Friday, April 24, 2009

Did God actually say?

The first words of the devil recorded in the Bible form the question, "Did God actually say, 'You shall not eat of any tree in the garden?'" Casting doubt on the reliability of God's word (misinterpreting it to boot), this question has reverberated in the hearts and minds of people everywhere throughout history.

How do we know that God has spoken? Can we trust any sacred writings to actually contain the inspired, infallible, and inerrant word of God? Even if we grant that God has spoken, how can we be sure that the Bible of all books contains the word of God? Finally, if we grant that the Bible is the word of God how can we be sure that all of the Bible is God's word?

The Bible has a simple answer to this question,

"All Scripture is breathed out by God and profitable for teaching, for reproof, for correction, and for training in righteousness, that the man of God may be competent, equipped for every good work."


In other words, the Bible simply states that it is the inspired, infallible, and inerrant word of God because it says so. The Bible itself is the greatest proof of its own reliability. You might look at that and say that it is no proof at all; but that is only because you've already made up your mind that the Bible is not the inspired, infallible, and inerrant word of God.

People have raised tons of objections about the reliability of the Bible throughout history. Some have compared it with ancient mythology. Others have pointed out its antiquated worldview. Many have fished out "inconsistencies" throughout the text. More recently people have tried to revive the long dead Gnostic religion by co-opting the Bible with extra-Biblical writings like the so called "Gnostic Gospels". There are tons of reasonable, academically honest, and historically accurate responses to these objections (a subject for another post). But in my experience there is a fundamental belief driving every intelligent point and counter-point that anyone can make about the Bible.

I love the way that Bryan Chapell put it in his message at the Gospel Coalition conference in Chicago this past Wednesday:

"The danger with believing that part of the Bible is true and part of it is not and we'll just make our judgment as we go through is that ultimately there will be that moment of darkness in your life, in which you will cry out into the darkness, 'doesn't somebody have a word of truth for me greater than my own understanding?!' And the only voice that will echo back in the darkness is your own. Because you have become the word of God, the judge of it and the only one supplying wisdom. God says, 'I rescued you from that.'"

Our popular culture often demonizes those who live with the belief that God has spoken through the Bible. People who actually believe that the Bible is the word of God are often portrayed as intolerably self-righteous and judgmental people. Sadly and ironically the Bible declares that is precisely the sort of attitude from which Jesus came to rescue us.

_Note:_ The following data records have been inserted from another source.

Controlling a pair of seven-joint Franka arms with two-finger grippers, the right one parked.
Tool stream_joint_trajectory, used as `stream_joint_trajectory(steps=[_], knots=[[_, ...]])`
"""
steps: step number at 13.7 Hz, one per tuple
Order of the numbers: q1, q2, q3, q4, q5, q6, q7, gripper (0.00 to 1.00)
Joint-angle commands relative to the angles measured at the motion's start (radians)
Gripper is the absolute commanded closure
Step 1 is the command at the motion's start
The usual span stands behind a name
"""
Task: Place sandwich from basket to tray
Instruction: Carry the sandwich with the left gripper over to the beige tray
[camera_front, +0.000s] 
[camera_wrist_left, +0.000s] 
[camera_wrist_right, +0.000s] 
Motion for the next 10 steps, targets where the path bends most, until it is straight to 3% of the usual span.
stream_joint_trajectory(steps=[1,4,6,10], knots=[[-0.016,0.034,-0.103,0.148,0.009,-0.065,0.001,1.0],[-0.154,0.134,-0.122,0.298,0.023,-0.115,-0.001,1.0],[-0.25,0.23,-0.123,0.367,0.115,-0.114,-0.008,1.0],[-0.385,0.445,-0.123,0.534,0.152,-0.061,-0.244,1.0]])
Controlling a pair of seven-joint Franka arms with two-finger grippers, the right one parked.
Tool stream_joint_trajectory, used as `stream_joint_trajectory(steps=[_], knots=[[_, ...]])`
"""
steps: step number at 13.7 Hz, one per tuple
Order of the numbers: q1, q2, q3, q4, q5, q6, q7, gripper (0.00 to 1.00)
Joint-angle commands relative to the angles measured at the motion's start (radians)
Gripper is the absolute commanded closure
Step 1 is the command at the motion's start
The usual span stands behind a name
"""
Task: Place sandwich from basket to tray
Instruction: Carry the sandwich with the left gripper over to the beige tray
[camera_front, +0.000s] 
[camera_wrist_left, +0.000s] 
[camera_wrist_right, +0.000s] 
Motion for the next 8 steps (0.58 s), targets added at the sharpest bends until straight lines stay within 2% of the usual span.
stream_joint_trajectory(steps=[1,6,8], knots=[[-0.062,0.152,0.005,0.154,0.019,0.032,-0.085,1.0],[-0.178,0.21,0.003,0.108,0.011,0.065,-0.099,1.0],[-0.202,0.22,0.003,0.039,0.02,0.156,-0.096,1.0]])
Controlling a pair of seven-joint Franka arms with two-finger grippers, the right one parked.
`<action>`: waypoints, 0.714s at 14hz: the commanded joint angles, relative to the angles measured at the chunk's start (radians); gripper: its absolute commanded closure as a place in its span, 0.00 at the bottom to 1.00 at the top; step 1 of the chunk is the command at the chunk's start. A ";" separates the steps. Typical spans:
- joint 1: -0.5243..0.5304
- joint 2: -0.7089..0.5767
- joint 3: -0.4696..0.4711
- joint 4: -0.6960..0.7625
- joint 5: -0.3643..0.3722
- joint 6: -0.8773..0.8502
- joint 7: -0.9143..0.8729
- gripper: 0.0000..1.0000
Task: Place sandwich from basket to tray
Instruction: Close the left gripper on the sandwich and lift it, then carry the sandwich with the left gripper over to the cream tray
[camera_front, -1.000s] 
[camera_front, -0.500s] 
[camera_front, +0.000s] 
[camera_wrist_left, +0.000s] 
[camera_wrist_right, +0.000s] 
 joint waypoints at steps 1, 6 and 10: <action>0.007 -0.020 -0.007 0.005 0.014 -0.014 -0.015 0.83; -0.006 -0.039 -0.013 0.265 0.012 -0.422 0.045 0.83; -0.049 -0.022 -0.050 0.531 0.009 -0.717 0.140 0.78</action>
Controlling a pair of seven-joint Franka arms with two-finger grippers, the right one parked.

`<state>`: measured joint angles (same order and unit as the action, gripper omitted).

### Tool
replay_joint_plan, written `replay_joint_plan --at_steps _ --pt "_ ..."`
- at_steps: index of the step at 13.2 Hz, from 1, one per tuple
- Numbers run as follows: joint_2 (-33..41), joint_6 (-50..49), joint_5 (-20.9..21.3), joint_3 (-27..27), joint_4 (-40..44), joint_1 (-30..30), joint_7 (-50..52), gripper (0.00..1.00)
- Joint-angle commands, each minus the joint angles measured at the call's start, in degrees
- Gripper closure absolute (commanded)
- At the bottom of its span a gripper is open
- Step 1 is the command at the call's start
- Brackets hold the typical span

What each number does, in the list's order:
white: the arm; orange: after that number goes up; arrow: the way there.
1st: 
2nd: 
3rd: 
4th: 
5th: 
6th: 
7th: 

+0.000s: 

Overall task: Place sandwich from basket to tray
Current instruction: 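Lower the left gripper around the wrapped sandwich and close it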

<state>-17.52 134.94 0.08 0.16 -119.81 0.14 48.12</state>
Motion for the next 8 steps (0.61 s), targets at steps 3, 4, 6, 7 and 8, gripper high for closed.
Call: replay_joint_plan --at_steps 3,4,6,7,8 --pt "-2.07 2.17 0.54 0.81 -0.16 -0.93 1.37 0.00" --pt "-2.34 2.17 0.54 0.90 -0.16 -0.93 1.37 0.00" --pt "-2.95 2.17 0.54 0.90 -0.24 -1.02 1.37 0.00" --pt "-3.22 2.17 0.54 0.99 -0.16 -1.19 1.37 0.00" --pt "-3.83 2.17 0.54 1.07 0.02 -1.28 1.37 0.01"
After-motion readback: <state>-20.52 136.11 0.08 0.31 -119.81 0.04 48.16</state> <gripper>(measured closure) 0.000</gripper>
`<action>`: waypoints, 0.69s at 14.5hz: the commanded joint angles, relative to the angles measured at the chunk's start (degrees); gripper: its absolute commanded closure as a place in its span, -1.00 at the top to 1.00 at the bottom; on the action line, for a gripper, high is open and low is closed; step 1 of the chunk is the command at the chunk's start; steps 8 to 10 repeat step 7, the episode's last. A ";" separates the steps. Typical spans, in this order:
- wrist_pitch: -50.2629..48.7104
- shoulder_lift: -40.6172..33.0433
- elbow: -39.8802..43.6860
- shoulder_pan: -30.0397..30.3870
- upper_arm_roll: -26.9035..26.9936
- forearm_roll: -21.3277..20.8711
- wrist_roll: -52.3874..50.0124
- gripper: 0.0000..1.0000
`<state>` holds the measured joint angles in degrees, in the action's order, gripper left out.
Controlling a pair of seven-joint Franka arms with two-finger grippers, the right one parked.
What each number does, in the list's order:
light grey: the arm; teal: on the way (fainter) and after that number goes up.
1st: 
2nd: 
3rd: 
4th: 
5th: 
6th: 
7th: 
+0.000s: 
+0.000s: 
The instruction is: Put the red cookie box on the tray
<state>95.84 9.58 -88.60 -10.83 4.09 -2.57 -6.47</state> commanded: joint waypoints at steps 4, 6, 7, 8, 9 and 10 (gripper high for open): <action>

The Bible declares that those who believe in the Bible need to be saved by God just as much as those who do not believe in the Bible. We all have been duped by the greatest myth of all: that God has not actually spoken (see Tim Keller's excellent message on the Gospel as "The Grand Demythologizer" from the same conference). Yet God did not remain silent. God reached down through the Holy Spirit and inspired fallible fallen people to write down the infallible and inerrant Divine Word. Then as if that were not enough, God came down to speak to us in the person and work of Jesus Christ. God did all this to rescue us from the darkness.